Exercise instructions:
Copy out exactly the stretch below, from the line with "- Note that" through the line with "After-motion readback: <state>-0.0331", both included; the pictures stay out.

Data block:
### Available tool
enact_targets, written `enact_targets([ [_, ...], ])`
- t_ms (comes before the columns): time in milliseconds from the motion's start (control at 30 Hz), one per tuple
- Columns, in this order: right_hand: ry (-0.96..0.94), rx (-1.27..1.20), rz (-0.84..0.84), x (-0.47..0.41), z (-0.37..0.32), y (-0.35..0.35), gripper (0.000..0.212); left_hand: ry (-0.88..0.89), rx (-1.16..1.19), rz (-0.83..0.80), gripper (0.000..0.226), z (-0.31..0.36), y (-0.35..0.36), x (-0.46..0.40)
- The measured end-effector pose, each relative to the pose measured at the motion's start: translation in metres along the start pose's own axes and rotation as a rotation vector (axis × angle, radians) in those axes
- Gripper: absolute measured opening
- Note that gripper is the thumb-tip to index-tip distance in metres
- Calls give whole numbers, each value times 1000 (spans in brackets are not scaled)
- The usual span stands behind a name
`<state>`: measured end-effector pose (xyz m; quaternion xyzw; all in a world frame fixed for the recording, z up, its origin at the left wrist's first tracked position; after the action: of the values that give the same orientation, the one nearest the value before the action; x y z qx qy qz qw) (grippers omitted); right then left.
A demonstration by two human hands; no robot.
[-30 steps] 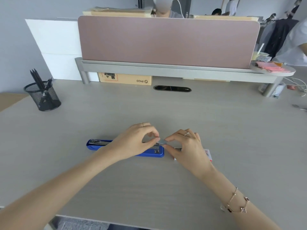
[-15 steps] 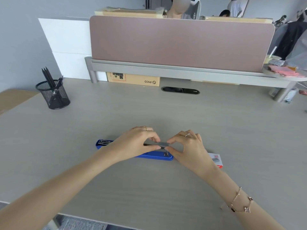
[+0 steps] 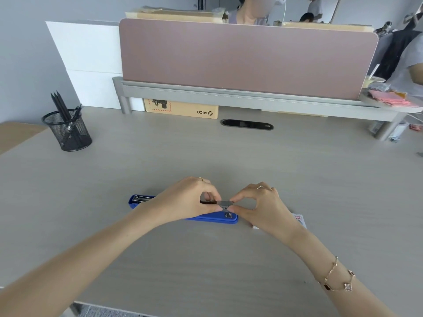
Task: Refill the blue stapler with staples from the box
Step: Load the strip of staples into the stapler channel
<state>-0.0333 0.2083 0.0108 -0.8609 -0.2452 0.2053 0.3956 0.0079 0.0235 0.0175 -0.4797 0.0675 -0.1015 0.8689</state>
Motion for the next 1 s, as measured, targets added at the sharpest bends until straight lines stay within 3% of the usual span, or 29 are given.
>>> enact_targets([
  [433, -73, 147, 6, -5, 1, 8, 14, 27, -141, -7, 16, 3, 1, -1],
  [1000, -45, 148, 15, 2, 8, 10, 11, 44, -157, 16, 16, -8, 2, 4],
])
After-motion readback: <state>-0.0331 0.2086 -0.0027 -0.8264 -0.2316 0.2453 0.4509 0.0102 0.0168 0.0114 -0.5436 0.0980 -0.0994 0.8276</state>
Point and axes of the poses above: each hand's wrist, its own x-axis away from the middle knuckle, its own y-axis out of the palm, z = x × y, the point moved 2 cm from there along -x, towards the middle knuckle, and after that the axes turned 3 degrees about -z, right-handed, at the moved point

Exercise solution:
- Note that gripper is the thumb-tip to index-tip distance in metres
- Calls give whole numbers, each value times 1000 (spans in brackets are not scaled)
- The usual span stands behind a name
`<state>`: measured end-effector pose (xyz m; quaternion xyzw; all in a world frame fixed for the recording, z up, its origin at the left wrist's first tracked position; after the action: of the values that give the same orientation, the one nearest the value before the action; x y z qx qy qz qw) (grippers omitted); right then left.
A demonstration by two human hands; no robot.
[-30 steps] 
[-15 steps] 
[+0 steps] 
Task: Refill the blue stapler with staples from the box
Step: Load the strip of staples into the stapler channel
<state>-0.0333 0.2083 0.0108 -0.8609 -0.2452 0.2053 0.3956 0.0079 0.0235 0.0175 -0.4797 0.0675 -0.1015 0.8689</state>
Motion for the next 1 s, as measured, targets added at the sharpest bends until straight lines stay within 3% of the usual span, or 29 are given.
>>> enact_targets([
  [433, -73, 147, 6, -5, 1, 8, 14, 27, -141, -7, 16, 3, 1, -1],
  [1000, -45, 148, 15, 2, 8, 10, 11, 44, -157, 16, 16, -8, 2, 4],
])
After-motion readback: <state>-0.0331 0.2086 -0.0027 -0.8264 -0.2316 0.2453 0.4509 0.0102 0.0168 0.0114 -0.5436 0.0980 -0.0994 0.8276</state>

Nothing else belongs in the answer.